Well in general if you have an object and leave the function which instantiated it, it'll be destroyed (unless you hold a reference to it from some global, in which case you probably don't want it to be destroyed). I don't think it has to be more fine-grained than that.

At 05:50 AM 8/1/2004 +0200, Michael Walter wrote:
Andi Gutmans wrote:
I'm starting to like goto more and more :)
Good good :)

At least it's a simple concept as opposed to using/scoped which make me dizzy.
Hehe, I think scoped could be pretty useful, though.

Cheers,
Michael

At 03:24 AM 8/1/2004 +0200, Michael Walter wrote:

Paul G wrote:

----- Original Message ----- From: "Michael Walter" <[EMAIL PROTECTED]>
To: "Paul G" <[EMAIL PROTECTED]>; <[EMAIL PROTECTED]>
Sent: Saturday, July 31, 2004 1:59 PM
Subject: Re: [PHP-DEV] GOTO operator

--- snip ---

presumably, you see the need in C because it's the cleanest way to

free()

all you've malloc()ed along the way, regardless of where you've errored

out.

in PHP, you've got gc, which (again presumably) makes you think we don't
need goto. i say that we alloc() stuff quite often, but it may be

objects,

resources, what have you instead of chunks.


It's interesting that there is the desire for a low-level construct such
as "goto" in order to implement scoped deallocation/deconstruction. I
suppose something like C#' using() statement might help you in this
case, although suggesting it will surely lead to another discussion ;)


actually, alloc/dealloc was just used as an example. it could be anything -
rollback, closing sockets, pretty much any sort of 'undoing' that you need
to do to make it look like nothing ever happened ;)

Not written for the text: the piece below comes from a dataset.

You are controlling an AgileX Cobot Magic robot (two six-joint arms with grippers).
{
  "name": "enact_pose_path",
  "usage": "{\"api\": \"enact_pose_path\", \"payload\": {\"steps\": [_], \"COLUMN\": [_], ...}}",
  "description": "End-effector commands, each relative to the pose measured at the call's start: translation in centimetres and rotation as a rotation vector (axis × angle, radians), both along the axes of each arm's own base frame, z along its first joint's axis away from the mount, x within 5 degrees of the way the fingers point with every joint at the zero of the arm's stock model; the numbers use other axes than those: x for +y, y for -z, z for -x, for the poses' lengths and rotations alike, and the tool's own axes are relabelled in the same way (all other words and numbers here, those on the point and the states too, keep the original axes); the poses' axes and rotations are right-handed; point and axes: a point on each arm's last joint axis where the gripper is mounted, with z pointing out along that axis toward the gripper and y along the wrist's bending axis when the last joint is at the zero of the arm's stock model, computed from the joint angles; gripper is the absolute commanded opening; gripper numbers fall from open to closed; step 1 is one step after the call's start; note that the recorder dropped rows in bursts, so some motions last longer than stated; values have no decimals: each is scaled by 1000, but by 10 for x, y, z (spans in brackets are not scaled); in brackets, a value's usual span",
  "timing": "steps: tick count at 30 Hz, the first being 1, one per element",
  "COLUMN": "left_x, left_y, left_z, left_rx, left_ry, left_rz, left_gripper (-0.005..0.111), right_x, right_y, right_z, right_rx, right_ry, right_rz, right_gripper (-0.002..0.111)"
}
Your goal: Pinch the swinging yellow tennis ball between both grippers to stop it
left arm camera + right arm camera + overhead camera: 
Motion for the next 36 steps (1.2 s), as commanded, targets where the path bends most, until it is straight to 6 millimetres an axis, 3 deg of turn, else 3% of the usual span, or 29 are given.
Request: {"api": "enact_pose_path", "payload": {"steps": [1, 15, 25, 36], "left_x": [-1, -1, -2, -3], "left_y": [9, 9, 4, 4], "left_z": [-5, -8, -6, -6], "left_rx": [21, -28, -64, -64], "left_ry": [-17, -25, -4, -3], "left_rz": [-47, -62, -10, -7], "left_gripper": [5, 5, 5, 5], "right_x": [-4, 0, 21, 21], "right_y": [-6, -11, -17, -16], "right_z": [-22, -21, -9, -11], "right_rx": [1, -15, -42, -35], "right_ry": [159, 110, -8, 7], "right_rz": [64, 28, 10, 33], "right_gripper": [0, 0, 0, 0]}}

Of course, what makes you think C#'s using() is restricted to deallocation?

> what you are suggesting

is similar to the hack i'm using now and referred to in an earlier mail, ie
registering thingers to be 'undone'. while useful for certain things, it's
too verbose for the majority of situations When Done Here(tm).

Actually what I was throwing into the discussion is IMO often the cleaner solution. You encapsulate _both_ construction and destruction logic into the same object, and as a client you just use the using() statement in order to have the language take care about the management.


Another possibility, possibly more concise, would be to introduce a "scoped" keyword (or similar) in the spirit of "global":

  scoped $foo;

might make $foo's destructor be called at the end of the current scope (whether left by a return statement or by an exception).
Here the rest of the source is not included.